[Opening RECORDS FOR THIS EXERCISE section]

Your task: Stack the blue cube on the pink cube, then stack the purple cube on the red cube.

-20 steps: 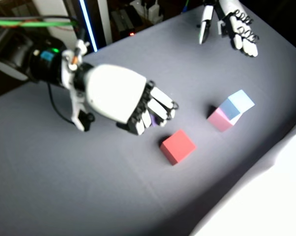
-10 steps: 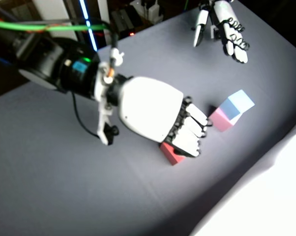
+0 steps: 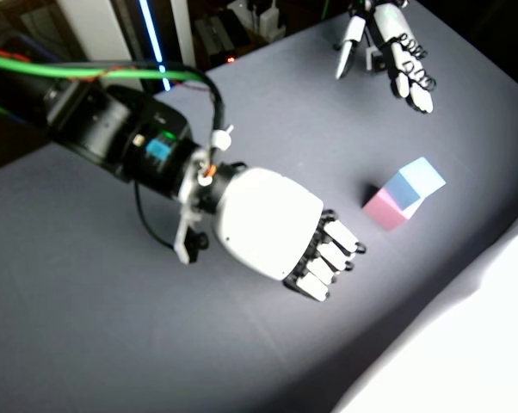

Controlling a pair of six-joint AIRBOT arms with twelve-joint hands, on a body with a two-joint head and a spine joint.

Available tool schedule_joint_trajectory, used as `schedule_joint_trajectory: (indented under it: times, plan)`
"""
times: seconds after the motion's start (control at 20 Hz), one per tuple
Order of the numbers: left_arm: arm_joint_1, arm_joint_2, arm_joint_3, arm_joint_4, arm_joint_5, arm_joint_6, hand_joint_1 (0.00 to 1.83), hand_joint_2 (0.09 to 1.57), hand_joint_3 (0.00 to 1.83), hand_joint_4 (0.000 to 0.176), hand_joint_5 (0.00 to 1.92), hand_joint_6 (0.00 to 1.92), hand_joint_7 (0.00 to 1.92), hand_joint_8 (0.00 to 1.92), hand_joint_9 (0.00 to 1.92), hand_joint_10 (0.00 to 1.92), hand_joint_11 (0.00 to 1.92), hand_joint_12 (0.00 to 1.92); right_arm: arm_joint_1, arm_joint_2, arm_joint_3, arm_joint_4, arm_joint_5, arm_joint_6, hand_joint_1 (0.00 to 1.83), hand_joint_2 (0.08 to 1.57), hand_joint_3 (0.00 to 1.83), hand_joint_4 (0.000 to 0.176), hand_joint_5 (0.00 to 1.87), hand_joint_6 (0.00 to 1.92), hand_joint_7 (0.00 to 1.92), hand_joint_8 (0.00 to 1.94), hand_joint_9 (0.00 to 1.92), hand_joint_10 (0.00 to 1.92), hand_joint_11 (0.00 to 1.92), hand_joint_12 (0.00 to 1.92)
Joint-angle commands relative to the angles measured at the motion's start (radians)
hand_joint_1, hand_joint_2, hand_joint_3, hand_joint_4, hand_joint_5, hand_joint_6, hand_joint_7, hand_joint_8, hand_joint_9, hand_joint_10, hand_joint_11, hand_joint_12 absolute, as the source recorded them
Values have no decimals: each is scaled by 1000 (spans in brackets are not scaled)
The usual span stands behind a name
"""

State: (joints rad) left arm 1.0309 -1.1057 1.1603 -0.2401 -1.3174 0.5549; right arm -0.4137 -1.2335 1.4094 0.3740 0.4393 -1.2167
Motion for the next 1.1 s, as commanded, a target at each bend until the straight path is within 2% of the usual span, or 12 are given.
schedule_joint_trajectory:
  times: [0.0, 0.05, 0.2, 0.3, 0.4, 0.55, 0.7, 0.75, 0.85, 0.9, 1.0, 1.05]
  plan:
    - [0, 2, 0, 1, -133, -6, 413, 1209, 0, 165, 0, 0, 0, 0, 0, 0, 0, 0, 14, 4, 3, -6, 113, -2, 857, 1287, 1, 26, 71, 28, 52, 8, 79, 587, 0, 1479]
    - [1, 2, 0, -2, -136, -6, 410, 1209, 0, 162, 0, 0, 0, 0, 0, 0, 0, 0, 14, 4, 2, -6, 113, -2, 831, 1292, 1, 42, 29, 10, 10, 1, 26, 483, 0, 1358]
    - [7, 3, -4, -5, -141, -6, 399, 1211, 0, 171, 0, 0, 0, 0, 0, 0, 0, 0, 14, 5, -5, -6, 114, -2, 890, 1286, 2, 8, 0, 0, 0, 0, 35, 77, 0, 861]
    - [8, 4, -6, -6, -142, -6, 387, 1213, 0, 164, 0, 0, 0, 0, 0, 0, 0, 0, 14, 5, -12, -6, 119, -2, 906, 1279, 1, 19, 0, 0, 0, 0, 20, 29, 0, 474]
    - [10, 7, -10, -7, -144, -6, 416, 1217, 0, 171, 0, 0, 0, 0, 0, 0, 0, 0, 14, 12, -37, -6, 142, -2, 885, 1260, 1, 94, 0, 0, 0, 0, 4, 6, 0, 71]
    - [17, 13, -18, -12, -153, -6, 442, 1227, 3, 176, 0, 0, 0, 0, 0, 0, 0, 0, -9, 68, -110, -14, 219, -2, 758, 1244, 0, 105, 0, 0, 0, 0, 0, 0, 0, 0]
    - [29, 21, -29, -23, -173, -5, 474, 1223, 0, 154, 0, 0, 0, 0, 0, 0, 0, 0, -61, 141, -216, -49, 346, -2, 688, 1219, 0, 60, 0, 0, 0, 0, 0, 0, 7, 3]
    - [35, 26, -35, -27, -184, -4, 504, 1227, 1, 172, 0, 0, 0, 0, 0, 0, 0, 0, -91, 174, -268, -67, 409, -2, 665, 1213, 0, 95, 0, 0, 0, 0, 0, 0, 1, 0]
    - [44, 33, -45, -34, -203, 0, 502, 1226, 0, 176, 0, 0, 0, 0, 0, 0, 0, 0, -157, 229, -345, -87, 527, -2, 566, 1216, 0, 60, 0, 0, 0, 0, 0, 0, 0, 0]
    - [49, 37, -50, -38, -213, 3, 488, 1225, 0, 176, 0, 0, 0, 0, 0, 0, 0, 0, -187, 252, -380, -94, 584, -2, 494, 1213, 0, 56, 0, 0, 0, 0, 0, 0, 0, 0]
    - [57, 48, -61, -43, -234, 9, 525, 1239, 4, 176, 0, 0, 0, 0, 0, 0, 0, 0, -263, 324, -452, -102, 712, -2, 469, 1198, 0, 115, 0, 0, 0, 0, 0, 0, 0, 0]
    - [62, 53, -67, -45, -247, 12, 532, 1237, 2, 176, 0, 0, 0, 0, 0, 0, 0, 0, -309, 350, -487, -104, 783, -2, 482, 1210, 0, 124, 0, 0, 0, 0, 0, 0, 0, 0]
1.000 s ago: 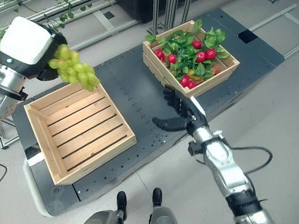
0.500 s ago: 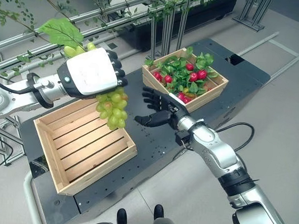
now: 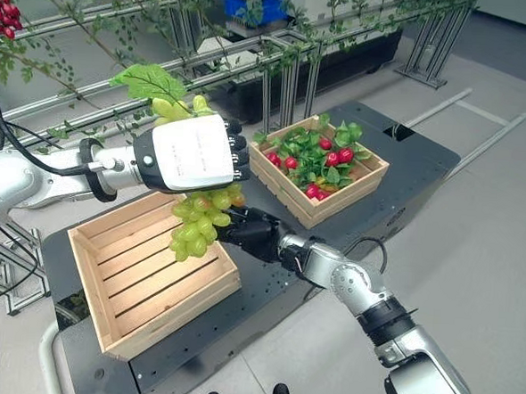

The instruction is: Pick up the fruits from the basket on one side to the basket on the other side

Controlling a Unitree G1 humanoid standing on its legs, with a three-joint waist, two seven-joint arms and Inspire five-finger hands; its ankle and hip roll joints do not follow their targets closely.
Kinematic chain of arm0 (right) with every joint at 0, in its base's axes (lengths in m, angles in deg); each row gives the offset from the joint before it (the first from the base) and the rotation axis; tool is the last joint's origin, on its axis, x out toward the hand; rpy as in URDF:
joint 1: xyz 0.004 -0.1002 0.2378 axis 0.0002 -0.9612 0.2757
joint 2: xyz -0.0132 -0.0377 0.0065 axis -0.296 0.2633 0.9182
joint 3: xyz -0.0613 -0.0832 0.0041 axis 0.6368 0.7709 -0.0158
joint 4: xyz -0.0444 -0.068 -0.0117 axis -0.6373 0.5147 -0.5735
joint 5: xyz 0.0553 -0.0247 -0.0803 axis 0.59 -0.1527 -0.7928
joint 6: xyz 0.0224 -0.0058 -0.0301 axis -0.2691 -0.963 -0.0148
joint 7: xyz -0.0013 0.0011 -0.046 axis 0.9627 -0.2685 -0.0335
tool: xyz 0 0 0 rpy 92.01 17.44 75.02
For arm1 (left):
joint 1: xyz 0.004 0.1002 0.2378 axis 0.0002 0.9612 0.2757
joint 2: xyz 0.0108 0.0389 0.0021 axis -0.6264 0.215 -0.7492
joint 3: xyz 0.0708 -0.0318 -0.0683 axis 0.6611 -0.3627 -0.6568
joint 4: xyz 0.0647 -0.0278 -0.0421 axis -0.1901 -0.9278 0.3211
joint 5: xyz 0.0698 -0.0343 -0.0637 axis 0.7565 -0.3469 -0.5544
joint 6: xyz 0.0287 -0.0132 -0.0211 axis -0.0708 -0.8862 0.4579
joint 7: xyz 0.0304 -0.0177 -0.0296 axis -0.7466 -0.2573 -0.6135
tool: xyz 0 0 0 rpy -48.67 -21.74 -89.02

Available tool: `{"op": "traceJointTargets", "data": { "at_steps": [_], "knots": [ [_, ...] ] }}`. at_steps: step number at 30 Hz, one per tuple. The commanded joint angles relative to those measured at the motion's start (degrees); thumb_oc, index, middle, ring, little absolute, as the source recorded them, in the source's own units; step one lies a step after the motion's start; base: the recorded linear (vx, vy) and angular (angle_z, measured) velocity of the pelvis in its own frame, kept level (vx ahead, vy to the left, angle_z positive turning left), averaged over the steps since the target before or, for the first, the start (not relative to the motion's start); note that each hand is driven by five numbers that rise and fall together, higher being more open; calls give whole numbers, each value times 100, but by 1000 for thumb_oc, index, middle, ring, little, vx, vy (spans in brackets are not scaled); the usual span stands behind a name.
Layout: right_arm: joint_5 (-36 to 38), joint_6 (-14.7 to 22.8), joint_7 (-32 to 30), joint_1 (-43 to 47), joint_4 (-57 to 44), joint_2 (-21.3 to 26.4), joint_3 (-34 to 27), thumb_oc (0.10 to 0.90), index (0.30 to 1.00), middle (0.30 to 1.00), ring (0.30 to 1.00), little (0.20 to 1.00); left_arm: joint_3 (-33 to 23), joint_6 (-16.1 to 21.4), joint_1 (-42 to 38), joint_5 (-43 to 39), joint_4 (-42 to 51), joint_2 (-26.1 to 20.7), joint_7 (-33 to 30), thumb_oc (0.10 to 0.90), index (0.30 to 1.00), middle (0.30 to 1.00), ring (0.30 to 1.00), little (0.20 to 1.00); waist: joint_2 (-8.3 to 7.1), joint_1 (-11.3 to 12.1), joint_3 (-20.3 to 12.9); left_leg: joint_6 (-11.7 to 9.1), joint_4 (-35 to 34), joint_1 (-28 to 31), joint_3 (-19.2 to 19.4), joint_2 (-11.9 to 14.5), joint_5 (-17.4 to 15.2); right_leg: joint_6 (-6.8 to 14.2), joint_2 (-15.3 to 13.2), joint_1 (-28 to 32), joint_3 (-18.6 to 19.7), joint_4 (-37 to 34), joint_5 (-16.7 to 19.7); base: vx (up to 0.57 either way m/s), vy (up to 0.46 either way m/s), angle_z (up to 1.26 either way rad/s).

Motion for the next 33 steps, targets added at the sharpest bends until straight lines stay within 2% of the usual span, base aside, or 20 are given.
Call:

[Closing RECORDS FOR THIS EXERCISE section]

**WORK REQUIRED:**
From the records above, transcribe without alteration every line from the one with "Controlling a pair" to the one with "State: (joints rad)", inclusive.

**SOLVED EXERCISE:**
Controlling a pair of six-joint AIRBOT arms with twelve-joint hands, on a body with a two-joint head and a spine joint.

Available tool schedule_joint_trajectory, used as `schedule_joint_trajectory: (indented under it: times, plan)`
"""
times: seconds after the motion's start (control at 20 Hz), one per tuple
Order of the numbers: left_arm: arm_joint_1, arm_joint_2, arm_joint_3, arm_joint_4, arm_joint_5, arm_joint_6, hand_joint_1 (0.00 to 1.83), hand_joint_2 (0.09 to 1.57), hand_joint_3 (0.00 to 1.83), hand_joint_4 (0.000 to 0.176), hand_joint_5 (0.00 to 1.92), hand_joint_6 (0.00 to 1.92), hand_joint_7 (0.00 to 1.92), hand_joint_8 (0.00 to 1.92), hand_joint_9 (0.00 to 1.92), hand_joint_10 (0.00 to 1.92), hand_joint_11 (0.00 to 1.92), hand_joint_12 (0.00 to 1.92); right_arm: arm_joint_1, arm_joint_2, arm_joint_3, arm_joint_4, arm_joint_5, arm_joint_6, hand_joint_1 (0.00 to 1.83), hand_joint_2 (0.08 to 1.57), hand_joint_3 (0.00 to 1.83), hand_joint_4 (0.000 to 0.176), hand_joint_5 (0.00 to 1.87), hand_joint_6 (0.00 to 1.92), hand_joint_7 (0.00 to 1.92), hand_joint_8 (0.00 to 1.94), hand_joint_9 (0.00 to 1.92), hand_joint_10 (0.00 to 1.92), hand_joint_11 (0.00 to 1.92), hand_joint_12 (0.00 to 1.92)
Joint-angle commands relative to the angles measured at the motion's start (radians)
hand_joint_1, hand_joint_2, hand_joint_3, hand_joint_4, hand_joint_5, hand_joint_6, hand_joint_7, hand_joint_8, hand_joint_9, hand_joint_10, hand_joint_11, hand_joint_12 absolute, as the source recorded them
Values have no decimals: each is scaled by 1000 (spans in brackets are not scaled)
The usual span stands behind a name
"""

State: (joints rad) left arm 1.0309 -1.1057 1.1603 -0.2401 -1.3174 0.5549; right arm -0.4137 -1.2335 1.4094 0.3740 0.4393 -1.2167

At this point, the answer is complete.